Carpenters at the polar station worked for three days in temperatures of 90 degrees below zero to build smudge pots that pilots would need to land in the darkness. It took four days to groom the runway with snow machines leaking hydraulic fluid from lines turned brittle by the cold.
“It got to 102 degrees below zero,” McCue recalled as he sipped tea at a Starbucks. “When you take your gloves off, in five minutes, the pain is brutal.”
McCue was determined not to pressure the people working to rescue him.
“My attitude in this whole thing was to stay cheerful and happy, like it’s not a big deal,” he said. “People were working in extreme conditions. I wanted to keep it calm so they could take their time.”
As the work dragged on, pilots from Calgary’s Kenn Borek air charter service arrived at Antarctica’s Rothera Air Base, about 1,400 miles from the South Pole. They were stuck for five days at the British base, waiting for winds at the pole to die down.

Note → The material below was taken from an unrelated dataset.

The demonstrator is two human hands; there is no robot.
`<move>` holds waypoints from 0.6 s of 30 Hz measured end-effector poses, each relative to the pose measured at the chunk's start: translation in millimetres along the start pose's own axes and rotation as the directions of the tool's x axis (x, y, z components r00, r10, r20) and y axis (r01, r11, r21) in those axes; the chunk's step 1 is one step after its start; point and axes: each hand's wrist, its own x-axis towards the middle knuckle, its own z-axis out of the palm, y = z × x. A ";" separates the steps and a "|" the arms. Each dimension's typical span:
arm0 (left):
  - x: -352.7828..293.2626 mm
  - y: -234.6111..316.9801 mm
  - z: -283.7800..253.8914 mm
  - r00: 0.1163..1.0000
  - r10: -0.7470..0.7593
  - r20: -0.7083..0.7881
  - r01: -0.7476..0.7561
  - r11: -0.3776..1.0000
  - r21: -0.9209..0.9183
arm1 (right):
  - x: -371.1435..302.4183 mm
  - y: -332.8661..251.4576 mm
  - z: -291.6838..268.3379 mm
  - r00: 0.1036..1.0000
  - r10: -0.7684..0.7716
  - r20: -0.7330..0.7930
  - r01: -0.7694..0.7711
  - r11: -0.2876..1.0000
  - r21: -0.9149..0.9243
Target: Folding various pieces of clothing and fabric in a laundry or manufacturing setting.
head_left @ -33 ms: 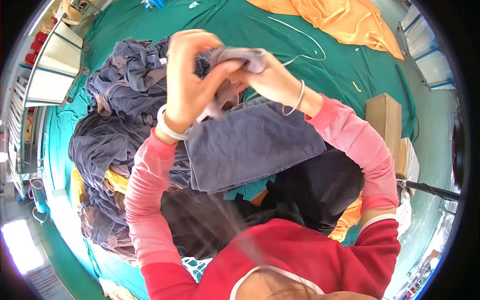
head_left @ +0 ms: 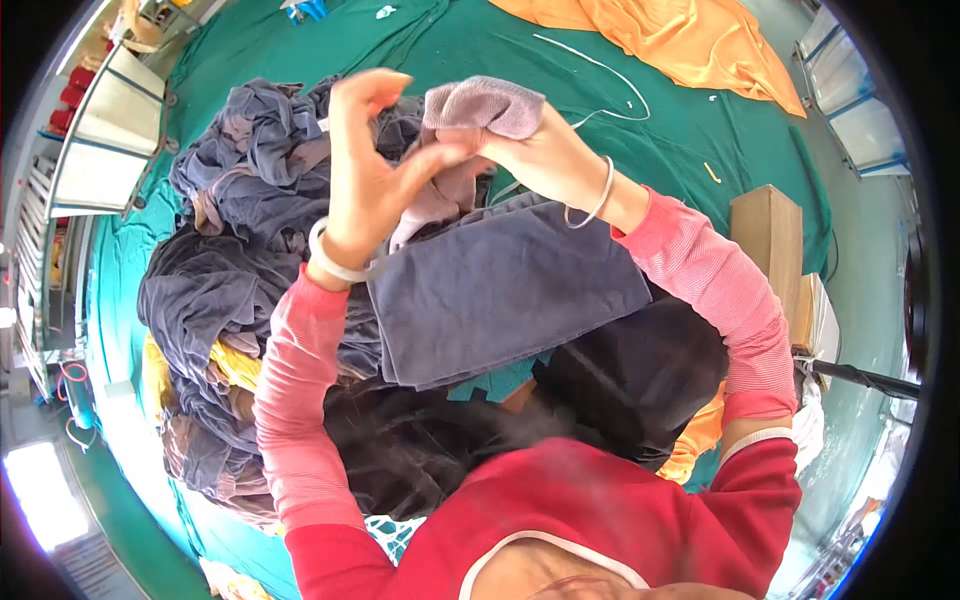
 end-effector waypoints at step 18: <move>10.4 -23.1 -43.2 0.746 -0.391 0.539 0.553 -0.088 -0.829 | -14.1 43.7 -31.6 0.956 0.226 0.184 -0.124 0.887 -0.445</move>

Finally, on Sept. 21, a rugged Twin Otter twin-prop plane landed at Amundsen-Scott at 10 a.m. South Pole time. The pilots ate breakfast and went right to bed.
“Those guys are great,” McCue said. “They had just flown 10 hours through the roughest environment known to man.”
Ten hours later, McCue boarded the plane, where he shared space with the fuel tanks that had been installed in place of seats and settled in for the noisy flight back to Rothera. They arrived just ahead of a blizzard, leaving McCue barely enough time to grab a sandwich before he was whisked off to Chile and finally to the United States.
The daring rescue finally ended Sept. 25 with successful surgery at the University of Texas Medical Branch in Galveston. Doctors removed his gangrenous gallbladder and cleared stones from his bile duct.
Now he is recovering with the help of his eldest daughter, who says she is on “dad duty.” Her father said he is ready for his next adventure, when his doctors -- and his daughter -- give him the go-ahead. He has left Raytheon and is taking project management courses at Northwestern University.
“I’ll apply to be a project manager somewhere in the world,” McCue said. “I don’t want France or Germany or something like that. I don’t want civilization. If it’s got malaria, it’s good.”